What is Depression?
We often use the expression ‘I feel depressed’ when we’re feeling sad or miserable about life. Usually, these feelings pass in due course. But, if the feelings are interfering with your life and don’t go away after a couple of weeks, or if they come back, over and over again, for a few days at a time, it could be a sign that you’re depressed in the medical sense of the term.
In its mildest form, depression can mean just being in low spirits. It doesn’t stop you leading your normal life, but makes everything harder to do and seem less worthwhile. At its most severe, major depression (clinical depression) can be life-threatening, because it can make you feel suicidal or simply give up the will to live.

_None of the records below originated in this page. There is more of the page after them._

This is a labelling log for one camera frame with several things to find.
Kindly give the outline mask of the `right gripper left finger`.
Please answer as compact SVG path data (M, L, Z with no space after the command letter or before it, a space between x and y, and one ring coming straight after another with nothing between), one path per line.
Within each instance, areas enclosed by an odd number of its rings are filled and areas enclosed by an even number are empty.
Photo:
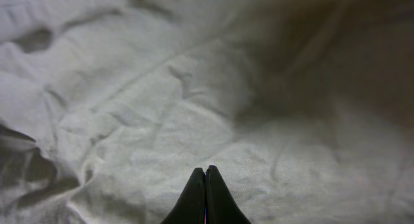
M175 206L161 224L204 224L205 193L205 173L202 168L195 168Z

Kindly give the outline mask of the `khaki green shorts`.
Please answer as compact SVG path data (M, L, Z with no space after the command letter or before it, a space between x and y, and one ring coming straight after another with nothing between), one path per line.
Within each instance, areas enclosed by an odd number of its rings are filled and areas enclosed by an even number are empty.
M1 0L1 222L413 222L413 0Z

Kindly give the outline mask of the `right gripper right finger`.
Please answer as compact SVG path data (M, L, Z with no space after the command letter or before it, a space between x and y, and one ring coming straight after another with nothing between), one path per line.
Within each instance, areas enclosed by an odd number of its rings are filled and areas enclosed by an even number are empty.
M210 165L206 172L206 223L251 224L232 197L219 169Z

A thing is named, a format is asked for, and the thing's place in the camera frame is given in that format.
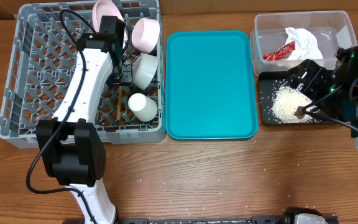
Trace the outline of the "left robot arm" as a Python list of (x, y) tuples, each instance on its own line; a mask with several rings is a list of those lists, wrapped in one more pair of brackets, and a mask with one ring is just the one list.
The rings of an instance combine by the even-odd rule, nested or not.
[[(68, 91), (50, 120), (37, 123), (40, 147), (26, 175), (27, 188), (37, 194), (70, 191), (85, 223), (115, 223), (116, 208), (103, 182), (106, 150), (95, 127), (99, 99), (105, 85), (122, 74), (122, 56), (128, 41), (124, 34), (85, 33), (76, 42), (76, 65)], [(42, 161), (59, 189), (37, 190), (30, 177)]]

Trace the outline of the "white napkin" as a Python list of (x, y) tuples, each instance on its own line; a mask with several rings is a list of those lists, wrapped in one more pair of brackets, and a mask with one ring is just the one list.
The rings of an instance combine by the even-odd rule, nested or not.
[(310, 31), (303, 28), (287, 27), (285, 32), (288, 35), (286, 44), (290, 42), (295, 44), (295, 49), (287, 60), (323, 59), (323, 55), (318, 48), (318, 41)]

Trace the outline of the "small pink bowl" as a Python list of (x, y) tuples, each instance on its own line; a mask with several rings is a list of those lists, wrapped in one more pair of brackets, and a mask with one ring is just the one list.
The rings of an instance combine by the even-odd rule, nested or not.
[(131, 41), (137, 50), (151, 54), (157, 46), (159, 36), (160, 23), (155, 19), (141, 18), (133, 28)]

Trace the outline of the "large pink plate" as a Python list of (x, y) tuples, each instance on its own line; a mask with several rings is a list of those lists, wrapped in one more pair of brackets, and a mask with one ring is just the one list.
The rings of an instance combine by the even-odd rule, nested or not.
[(96, 32), (113, 31), (118, 20), (124, 22), (119, 9), (111, 0), (98, 0), (93, 6), (92, 22)]

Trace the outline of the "red snack wrapper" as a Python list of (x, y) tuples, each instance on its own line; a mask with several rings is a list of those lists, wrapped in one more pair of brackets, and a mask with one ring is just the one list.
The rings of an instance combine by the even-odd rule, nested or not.
[(276, 61), (286, 59), (290, 56), (290, 54), (295, 50), (295, 42), (289, 42), (282, 47), (280, 47), (275, 52), (270, 52), (268, 54), (263, 54), (262, 58), (265, 61)]

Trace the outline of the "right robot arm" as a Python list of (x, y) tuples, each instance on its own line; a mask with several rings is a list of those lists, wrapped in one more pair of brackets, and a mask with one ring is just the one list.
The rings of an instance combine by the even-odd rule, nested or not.
[(289, 69), (288, 84), (311, 100), (300, 113), (349, 128), (358, 153), (358, 46), (339, 48), (336, 58), (333, 70), (304, 60)]

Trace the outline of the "white cup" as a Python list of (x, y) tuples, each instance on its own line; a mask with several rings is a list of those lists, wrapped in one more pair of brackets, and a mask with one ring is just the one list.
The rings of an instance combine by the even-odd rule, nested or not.
[(142, 93), (133, 94), (128, 100), (128, 107), (143, 122), (148, 122), (157, 114), (157, 103)]

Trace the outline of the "grey bowl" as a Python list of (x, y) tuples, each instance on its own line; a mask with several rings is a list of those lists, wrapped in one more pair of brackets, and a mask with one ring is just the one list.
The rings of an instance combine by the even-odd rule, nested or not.
[(154, 78), (157, 68), (157, 56), (140, 54), (133, 64), (133, 84), (141, 90), (146, 89)]

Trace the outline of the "brown food scrap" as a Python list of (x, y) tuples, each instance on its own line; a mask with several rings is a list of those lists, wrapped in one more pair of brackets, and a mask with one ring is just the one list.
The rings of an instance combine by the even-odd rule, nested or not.
[(302, 106), (297, 107), (293, 115), (298, 119), (303, 119), (305, 117), (305, 112), (303, 111), (303, 107)]

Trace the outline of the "wooden chopstick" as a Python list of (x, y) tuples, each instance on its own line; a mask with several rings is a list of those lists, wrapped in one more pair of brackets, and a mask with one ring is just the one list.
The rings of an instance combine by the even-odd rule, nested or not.
[(121, 118), (121, 102), (122, 102), (122, 86), (120, 85), (119, 88), (119, 94), (118, 94), (118, 100), (117, 100), (117, 112), (116, 112), (116, 119), (120, 120)]
[(121, 116), (124, 118), (124, 121), (126, 123), (129, 123), (130, 119), (129, 119), (128, 114), (127, 114), (128, 99), (127, 99), (126, 96), (122, 99), (122, 102), (124, 103), (124, 110), (121, 113)]

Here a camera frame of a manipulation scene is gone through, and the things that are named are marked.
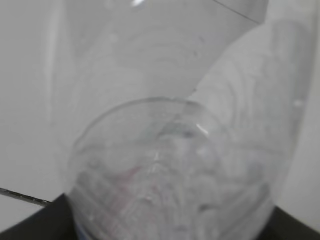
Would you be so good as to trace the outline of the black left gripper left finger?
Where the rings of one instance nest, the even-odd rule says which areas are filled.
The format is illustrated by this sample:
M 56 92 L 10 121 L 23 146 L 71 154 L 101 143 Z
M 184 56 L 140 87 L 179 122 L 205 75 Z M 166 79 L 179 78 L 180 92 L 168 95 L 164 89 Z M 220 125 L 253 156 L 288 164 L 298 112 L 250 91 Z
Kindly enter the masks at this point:
M 76 240 L 71 207 L 65 195 L 0 234 L 2 240 Z

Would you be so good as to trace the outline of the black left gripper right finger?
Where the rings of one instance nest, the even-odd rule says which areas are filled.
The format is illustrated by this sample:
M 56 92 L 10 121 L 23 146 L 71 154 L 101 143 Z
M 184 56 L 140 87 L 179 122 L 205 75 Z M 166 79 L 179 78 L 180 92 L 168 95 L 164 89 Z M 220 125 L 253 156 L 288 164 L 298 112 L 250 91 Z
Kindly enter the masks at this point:
M 320 234 L 276 207 L 257 240 L 320 240 Z

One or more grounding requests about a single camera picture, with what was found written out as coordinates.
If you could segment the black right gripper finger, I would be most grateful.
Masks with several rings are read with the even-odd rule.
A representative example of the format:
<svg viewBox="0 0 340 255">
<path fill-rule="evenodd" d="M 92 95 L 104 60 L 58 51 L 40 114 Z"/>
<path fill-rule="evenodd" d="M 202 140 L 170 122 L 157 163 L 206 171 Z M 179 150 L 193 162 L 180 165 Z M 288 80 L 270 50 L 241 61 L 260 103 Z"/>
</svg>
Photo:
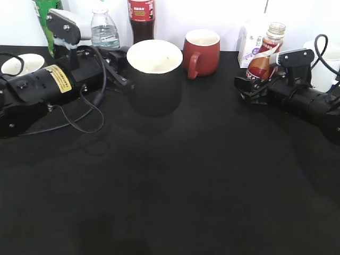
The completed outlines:
<svg viewBox="0 0 340 255">
<path fill-rule="evenodd" d="M 249 104 L 267 104 L 267 90 L 262 91 L 240 91 L 243 100 Z"/>
<path fill-rule="evenodd" d="M 249 80 L 243 77 L 235 77 L 234 85 L 241 94 L 266 94 L 268 92 L 267 80 Z"/>
</svg>

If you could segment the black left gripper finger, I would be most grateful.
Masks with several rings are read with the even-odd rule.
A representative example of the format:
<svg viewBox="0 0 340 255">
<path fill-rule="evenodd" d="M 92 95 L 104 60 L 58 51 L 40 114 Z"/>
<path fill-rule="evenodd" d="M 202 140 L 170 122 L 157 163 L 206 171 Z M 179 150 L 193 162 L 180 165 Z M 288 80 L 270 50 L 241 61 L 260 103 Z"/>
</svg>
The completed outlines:
<svg viewBox="0 0 340 255">
<path fill-rule="evenodd" d="M 128 46 L 119 48 L 97 47 L 102 57 L 108 60 L 108 63 L 117 70 L 125 70 L 127 67 L 126 55 L 129 50 Z"/>
<path fill-rule="evenodd" d="M 132 93 L 135 91 L 134 83 L 119 75 L 107 62 L 105 62 L 105 71 L 107 86 L 112 86 L 114 87 L 114 90 L 122 93 Z"/>
</svg>

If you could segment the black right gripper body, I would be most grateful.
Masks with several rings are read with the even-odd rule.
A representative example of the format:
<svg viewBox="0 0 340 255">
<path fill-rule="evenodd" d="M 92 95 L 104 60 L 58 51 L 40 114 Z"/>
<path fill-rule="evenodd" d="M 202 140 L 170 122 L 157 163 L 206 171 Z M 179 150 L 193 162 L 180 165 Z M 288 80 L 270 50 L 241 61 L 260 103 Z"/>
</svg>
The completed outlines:
<svg viewBox="0 0 340 255">
<path fill-rule="evenodd" d="M 299 91 L 311 89 L 310 83 L 301 78 L 289 81 L 288 78 L 276 78 L 268 82 L 265 103 L 270 106 L 281 108 L 289 113 L 312 113 L 311 101 L 303 102 L 307 99 L 302 93 L 302 99 L 294 99 Z"/>
</svg>

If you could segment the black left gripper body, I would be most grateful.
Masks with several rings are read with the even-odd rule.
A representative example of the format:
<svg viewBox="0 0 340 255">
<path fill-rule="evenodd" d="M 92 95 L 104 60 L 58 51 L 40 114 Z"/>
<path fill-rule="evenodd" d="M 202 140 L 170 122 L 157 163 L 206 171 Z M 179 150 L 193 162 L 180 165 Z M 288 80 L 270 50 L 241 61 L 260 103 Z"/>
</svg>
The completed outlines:
<svg viewBox="0 0 340 255">
<path fill-rule="evenodd" d="M 55 62 L 69 78 L 71 85 L 79 88 L 87 85 L 88 90 L 99 90 L 103 86 L 103 66 L 94 46 L 79 46 L 68 50 L 55 46 Z"/>
</svg>

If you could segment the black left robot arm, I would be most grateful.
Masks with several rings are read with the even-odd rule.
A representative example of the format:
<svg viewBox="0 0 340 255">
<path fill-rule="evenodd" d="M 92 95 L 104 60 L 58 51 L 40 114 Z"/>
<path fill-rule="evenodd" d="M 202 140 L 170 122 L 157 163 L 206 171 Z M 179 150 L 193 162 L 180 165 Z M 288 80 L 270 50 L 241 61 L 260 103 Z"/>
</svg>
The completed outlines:
<svg viewBox="0 0 340 255">
<path fill-rule="evenodd" d="M 134 89 L 123 77 L 127 70 L 128 46 L 118 49 L 80 46 L 56 47 L 55 63 L 20 76 L 1 73 L 1 138 L 28 135 L 28 129 L 49 112 L 81 99 L 89 110 L 66 125 L 77 130 L 77 122 L 100 111 L 109 86 L 124 94 Z"/>
</svg>

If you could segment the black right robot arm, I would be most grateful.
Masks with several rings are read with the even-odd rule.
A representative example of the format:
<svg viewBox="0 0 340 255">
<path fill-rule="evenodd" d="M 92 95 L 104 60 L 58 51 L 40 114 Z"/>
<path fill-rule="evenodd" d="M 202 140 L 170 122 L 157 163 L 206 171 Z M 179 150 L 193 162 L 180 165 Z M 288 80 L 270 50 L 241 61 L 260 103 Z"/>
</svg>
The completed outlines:
<svg viewBox="0 0 340 255">
<path fill-rule="evenodd" d="M 236 77 L 234 85 L 247 103 L 280 107 L 316 125 L 329 141 L 339 145 L 339 97 L 286 75 L 269 80 Z"/>
</svg>

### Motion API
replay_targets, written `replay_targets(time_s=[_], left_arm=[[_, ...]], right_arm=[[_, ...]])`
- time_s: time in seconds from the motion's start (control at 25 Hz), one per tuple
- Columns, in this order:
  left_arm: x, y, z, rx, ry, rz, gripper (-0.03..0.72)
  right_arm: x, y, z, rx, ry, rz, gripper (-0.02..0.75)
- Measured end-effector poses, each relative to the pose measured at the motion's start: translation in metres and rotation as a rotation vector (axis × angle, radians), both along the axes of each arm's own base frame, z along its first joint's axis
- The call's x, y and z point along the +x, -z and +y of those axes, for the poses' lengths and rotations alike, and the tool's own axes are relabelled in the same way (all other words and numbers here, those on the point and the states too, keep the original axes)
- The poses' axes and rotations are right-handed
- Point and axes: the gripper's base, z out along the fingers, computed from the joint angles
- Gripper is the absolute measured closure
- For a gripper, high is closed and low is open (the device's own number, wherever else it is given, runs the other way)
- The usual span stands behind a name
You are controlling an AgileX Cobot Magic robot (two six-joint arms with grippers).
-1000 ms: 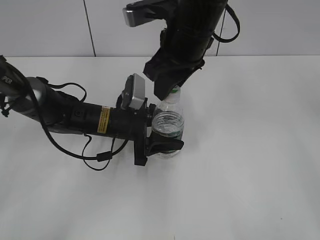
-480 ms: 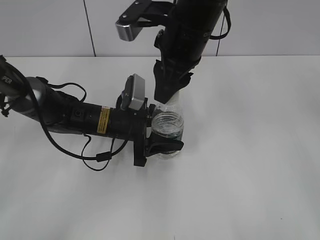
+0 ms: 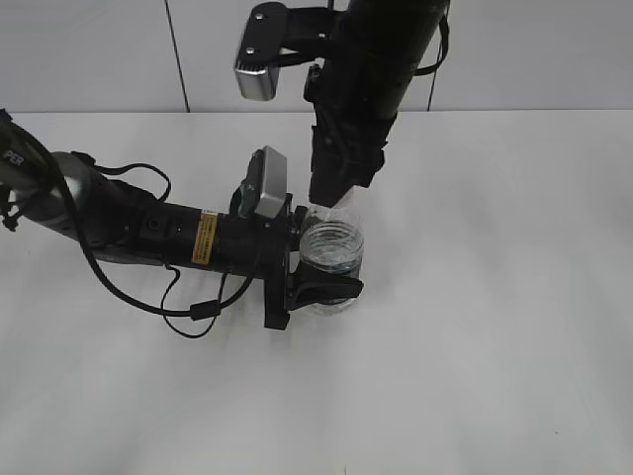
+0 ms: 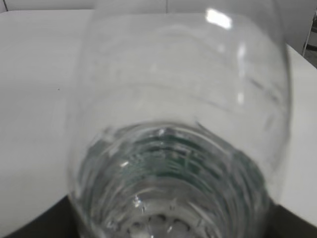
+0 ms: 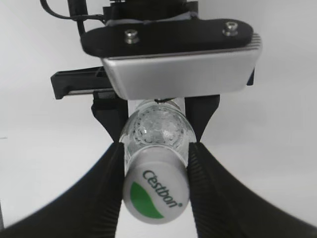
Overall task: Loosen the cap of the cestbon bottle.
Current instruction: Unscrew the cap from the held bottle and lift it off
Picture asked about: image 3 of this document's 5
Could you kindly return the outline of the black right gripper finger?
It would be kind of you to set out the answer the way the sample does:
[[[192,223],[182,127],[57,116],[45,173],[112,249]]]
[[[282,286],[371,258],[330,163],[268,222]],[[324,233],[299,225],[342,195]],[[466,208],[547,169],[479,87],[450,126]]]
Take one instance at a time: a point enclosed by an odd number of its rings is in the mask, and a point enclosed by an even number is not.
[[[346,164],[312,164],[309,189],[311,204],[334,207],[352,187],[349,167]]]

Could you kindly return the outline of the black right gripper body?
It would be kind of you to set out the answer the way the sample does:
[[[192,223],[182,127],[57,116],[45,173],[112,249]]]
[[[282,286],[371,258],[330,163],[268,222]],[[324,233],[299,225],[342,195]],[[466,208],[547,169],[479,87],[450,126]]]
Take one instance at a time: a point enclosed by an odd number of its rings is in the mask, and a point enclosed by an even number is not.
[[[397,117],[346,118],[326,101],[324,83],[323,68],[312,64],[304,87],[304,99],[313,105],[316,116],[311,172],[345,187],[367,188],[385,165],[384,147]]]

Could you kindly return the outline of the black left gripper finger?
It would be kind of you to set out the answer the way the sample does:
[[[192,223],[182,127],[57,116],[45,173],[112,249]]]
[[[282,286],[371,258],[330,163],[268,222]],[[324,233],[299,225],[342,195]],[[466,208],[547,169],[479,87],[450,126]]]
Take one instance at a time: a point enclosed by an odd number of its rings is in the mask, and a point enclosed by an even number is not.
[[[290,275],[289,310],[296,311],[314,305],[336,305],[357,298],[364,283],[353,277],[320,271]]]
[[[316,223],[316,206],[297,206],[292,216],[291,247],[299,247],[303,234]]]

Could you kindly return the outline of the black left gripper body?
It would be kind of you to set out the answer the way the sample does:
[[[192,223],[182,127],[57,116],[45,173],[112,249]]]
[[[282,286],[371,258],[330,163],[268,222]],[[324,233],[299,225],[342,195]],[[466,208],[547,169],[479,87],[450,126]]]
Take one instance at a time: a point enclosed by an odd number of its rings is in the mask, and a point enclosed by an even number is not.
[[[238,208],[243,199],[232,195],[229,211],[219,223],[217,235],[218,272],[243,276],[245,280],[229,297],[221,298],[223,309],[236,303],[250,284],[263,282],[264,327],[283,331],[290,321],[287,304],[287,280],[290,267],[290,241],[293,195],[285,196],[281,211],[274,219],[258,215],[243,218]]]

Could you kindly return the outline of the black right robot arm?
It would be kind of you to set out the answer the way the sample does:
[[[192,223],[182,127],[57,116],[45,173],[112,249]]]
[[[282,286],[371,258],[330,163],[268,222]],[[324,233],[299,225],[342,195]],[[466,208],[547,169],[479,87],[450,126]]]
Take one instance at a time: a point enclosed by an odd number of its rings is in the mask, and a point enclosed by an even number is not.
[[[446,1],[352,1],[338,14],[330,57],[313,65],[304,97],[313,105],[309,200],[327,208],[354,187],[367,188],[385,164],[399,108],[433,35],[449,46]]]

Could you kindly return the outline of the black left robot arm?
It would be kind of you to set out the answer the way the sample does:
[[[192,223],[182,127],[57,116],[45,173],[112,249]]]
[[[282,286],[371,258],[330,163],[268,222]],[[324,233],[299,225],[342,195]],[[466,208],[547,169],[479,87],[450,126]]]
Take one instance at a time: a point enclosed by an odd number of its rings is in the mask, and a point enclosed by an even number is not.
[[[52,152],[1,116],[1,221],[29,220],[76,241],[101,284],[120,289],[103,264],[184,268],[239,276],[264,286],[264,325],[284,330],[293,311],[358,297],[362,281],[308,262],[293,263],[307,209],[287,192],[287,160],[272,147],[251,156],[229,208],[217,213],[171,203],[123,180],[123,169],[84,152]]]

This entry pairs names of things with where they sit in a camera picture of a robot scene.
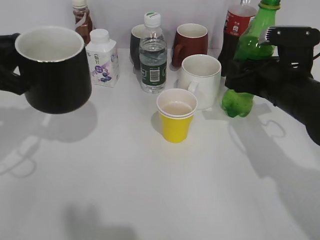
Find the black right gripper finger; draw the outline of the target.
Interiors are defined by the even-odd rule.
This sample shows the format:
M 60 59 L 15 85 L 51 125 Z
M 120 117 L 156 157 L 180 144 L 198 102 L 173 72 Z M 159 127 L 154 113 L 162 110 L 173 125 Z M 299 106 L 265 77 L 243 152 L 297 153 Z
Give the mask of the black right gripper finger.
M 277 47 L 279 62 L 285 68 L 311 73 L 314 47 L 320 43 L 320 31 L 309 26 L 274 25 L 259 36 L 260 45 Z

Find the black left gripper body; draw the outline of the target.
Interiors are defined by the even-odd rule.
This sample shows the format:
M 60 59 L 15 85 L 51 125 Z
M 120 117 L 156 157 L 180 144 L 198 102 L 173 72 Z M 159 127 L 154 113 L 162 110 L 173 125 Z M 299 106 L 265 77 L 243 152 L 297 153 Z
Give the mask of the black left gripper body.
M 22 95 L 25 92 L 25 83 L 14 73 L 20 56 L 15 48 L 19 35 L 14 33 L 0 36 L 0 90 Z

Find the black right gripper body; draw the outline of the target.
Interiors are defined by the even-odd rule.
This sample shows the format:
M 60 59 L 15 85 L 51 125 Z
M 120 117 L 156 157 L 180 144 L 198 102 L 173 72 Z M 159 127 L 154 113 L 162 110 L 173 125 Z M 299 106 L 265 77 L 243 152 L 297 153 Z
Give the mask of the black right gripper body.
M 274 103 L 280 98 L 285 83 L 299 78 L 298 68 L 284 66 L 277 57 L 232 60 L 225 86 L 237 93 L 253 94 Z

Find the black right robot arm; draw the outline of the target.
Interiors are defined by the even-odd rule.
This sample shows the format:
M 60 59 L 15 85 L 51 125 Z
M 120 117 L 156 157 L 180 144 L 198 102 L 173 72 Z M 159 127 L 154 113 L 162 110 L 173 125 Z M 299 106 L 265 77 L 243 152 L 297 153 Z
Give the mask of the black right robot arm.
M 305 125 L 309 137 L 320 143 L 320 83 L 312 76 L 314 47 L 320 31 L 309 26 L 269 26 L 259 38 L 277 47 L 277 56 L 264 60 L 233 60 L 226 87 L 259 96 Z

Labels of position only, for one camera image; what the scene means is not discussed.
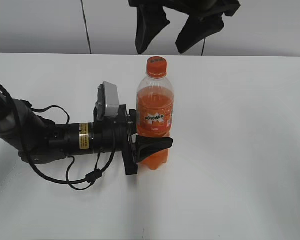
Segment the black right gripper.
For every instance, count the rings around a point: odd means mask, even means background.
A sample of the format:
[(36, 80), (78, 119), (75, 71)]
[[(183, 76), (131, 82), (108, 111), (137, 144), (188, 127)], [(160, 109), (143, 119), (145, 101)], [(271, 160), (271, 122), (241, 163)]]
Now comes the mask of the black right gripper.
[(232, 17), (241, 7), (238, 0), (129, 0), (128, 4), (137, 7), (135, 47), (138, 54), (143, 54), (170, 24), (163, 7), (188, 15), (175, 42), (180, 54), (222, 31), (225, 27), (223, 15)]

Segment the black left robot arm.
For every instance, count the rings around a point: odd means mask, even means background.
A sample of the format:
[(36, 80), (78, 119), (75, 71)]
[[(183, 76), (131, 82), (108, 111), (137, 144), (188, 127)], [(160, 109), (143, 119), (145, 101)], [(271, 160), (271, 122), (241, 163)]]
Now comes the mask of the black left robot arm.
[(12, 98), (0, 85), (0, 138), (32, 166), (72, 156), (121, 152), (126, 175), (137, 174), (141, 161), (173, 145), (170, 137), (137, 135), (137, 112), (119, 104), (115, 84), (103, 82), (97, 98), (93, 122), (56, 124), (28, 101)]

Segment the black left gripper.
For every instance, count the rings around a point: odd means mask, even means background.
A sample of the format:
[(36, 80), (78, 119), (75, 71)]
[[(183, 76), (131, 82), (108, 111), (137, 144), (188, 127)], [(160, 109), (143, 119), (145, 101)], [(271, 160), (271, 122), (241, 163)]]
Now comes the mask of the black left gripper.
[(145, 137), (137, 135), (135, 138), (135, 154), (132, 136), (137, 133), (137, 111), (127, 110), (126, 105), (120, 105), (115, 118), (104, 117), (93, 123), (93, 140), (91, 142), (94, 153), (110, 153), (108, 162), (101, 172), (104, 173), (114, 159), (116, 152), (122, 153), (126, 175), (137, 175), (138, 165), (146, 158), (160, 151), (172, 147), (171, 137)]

There are also some specific forms of depression:
- Seasonal affective disorder (SAD) – this is seasonal depression which is related to day length. It usually comes on in the autumn and winter, when days are short and the sun is low in the sky, and gets better as the days get longer and brighter. (See Mind’s booklet Understanding seasonal affective disorder.)
- Postnatal depression – many mothers have ‘the baby blues’ soon after the birth of their baby, but it usually passes after a day or two. Postnatal depression is a much more serious problem and can occur any time between two weeks and two years after the birth. (See Understanding postnatal depression.)
- Bipolar disorder (manic depression) – some people have major mood swings, when periods of depression alternate with periods of mania. When manic, they are in a state of high excitement, and may plan and may try to carry out over-ambitious schemes and ideas. They often then have periods of severe depression. (See our guide to bipolar disorder for more details).